=== Work instructions ===
Your task is to retype, exactly and with nothing else, every line from the one containing "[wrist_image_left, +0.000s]" to the end of the listing.
BEGIN Provided entries
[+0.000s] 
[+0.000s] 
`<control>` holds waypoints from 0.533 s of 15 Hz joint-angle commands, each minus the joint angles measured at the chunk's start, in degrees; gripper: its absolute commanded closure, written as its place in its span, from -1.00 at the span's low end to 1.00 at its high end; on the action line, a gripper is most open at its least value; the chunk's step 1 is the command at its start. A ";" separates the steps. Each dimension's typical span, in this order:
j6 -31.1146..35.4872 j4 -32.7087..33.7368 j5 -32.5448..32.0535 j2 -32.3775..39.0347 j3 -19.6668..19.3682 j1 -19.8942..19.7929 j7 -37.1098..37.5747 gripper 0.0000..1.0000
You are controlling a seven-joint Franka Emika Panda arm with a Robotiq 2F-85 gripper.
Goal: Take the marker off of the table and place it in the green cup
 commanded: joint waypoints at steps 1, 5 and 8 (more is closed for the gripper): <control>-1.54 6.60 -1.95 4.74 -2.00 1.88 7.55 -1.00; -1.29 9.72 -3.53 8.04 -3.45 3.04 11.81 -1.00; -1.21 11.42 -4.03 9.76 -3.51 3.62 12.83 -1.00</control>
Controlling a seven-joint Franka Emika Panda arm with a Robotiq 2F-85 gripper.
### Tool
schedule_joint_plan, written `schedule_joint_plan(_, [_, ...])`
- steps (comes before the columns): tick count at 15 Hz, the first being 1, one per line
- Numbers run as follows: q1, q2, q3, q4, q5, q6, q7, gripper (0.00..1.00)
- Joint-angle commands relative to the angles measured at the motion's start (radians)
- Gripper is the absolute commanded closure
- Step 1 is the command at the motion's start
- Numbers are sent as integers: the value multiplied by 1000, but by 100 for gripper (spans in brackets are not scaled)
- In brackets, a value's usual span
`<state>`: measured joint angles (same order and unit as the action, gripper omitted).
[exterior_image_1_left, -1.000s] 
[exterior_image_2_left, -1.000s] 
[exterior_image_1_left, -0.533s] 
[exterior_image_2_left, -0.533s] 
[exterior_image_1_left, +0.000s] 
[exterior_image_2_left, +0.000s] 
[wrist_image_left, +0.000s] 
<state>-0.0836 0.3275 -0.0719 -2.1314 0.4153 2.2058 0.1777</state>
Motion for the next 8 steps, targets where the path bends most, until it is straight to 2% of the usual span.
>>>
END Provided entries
=== Exercise solution ===
[wrist_image_left, +0.000s] 
<state>-0.0836 0.3275 -0.0719 -2.1314 0.4153 2.2058 0.1777</state>
Motion for the next 8 steps, targets where the path bends most, until it is straight to 2% of the usual span.
>>>

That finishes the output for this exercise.